Write out the entire listing below exactly as it appears, minus any pictures.

[Data below Boundary: Start]

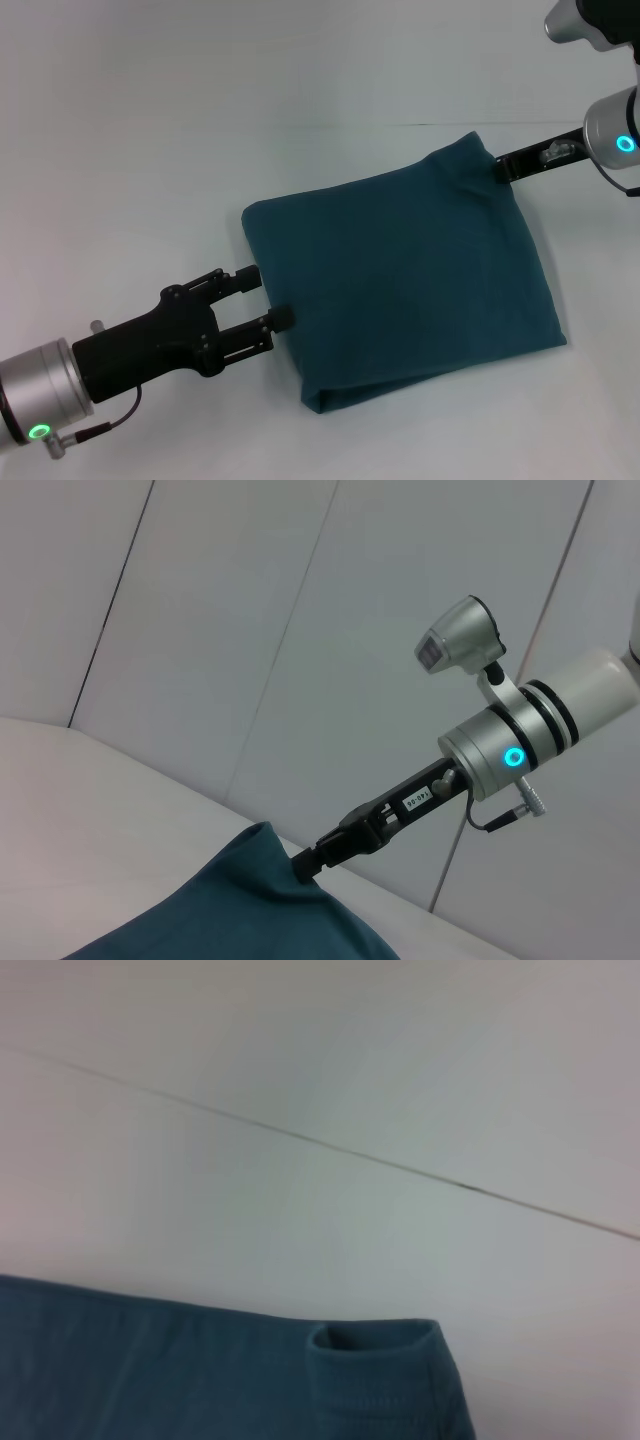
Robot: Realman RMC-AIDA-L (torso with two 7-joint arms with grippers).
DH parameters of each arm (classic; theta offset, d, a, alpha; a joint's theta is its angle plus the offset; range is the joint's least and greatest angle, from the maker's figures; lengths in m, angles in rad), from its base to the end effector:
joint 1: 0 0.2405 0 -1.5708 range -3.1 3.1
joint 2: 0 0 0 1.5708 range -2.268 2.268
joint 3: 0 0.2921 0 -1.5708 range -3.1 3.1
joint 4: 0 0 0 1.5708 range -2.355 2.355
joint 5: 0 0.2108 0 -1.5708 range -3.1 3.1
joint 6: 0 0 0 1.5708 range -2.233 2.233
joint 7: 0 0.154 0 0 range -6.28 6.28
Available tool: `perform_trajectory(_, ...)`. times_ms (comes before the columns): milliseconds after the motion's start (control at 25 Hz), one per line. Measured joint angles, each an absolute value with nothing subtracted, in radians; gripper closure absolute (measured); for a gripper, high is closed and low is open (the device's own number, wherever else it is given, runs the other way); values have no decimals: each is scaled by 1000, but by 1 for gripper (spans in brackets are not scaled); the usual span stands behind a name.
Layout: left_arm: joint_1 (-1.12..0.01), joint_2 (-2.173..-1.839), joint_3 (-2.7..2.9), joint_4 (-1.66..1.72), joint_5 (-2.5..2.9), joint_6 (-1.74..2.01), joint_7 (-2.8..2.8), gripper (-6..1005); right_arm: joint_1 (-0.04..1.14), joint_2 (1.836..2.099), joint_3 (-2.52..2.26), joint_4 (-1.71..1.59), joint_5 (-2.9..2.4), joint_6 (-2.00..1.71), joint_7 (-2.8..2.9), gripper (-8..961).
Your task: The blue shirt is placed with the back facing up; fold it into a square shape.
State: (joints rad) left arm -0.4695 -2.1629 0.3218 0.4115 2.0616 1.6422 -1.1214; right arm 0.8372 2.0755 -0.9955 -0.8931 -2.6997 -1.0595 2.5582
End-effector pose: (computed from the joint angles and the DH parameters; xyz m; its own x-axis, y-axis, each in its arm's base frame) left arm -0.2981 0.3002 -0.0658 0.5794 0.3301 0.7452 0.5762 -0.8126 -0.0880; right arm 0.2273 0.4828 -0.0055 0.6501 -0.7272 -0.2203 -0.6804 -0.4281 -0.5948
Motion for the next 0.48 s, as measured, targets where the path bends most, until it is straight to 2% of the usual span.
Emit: perform_trajectory(480, -469, -2163, 320, 411, 2028, 1640, -1123, 234, 787, 2085, -973, -901, -2678, -987, 2566, 819)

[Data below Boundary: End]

**Response:**
Robot: Realman RMC-AIDA-L (torso with two 7-joint arms with grippers).
DH parameters of each arm (classic; theta offset, d, a, alpha; a joint's theta is its angle plus the offset; range is the joint's least and greatest angle, from the maker's figures; lengths in m, angles in rad), from its base to the end effector:
joint 1: 0 0.2405 0 -1.5708 range -3.1 3.1
joint 2: 0 0 0 1.5708 range -2.268 2.268
joint 3: 0 0.2921 0 -1.5708 range -3.1 3.1
joint 4: 0 0 0 1.5708 range -2.355 2.355
joint 5: 0 0.2108 0 -1.5708 range -3.1 3.1
joint 6: 0 0 0 1.5708 range -2.233 2.233
joint 7: 0 0.154 0 0 range -6.28 6.28
Available tool: `perform_trajectory(_, ...)`. times_ms (comes before the columns): milliseconds after the motion's start (control at 25 Hz), one per line. Measured joint angles, each an absolute value with nothing subtracted, in radians; gripper closure absolute (measured); for a gripper, high is closed and low is open (the device's own number, wherever else it is given, runs the other way); values have no decimals: each is scaled by 1000, but by 1 for gripper (spans in brackets are not scaled); the usual span stands behind a name.
Layout: left_arm: joint_1 (-1.12..0.01), joint_2 (-2.173..-1.839), joint_3 (-2.7..2.9), joint_4 (-1.66..1.72), joint_5 (-2.5..2.9), joint_6 (-1.74..2.01), joint_7 (-2.8..2.8), gripper (-6..1005); right_arm: joint_1 (-0.04..1.14), joint_2 (1.836..2.099), joint_3 (-2.52..2.26), joint_4 (-1.71..1.59), joint_5 (-2.9..2.4), joint_6 (-2.00..1.71), joint_7 (-2.8..2.9), gripper (-8..961).
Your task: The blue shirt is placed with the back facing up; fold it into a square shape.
State: (joints rad) left arm -0.4695 -2.1629 0.3218 0.4115 2.0616 1.6422 -1.1214; right arm 0.8372 2.0755 -0.9955 -0.8931 -2.6997 -1.0595 2.5582
End-effector pose: (computed from the joint angles and the DH parameters; xyz m; its own x-axis, y-axis, each in its arm's base frame) left arm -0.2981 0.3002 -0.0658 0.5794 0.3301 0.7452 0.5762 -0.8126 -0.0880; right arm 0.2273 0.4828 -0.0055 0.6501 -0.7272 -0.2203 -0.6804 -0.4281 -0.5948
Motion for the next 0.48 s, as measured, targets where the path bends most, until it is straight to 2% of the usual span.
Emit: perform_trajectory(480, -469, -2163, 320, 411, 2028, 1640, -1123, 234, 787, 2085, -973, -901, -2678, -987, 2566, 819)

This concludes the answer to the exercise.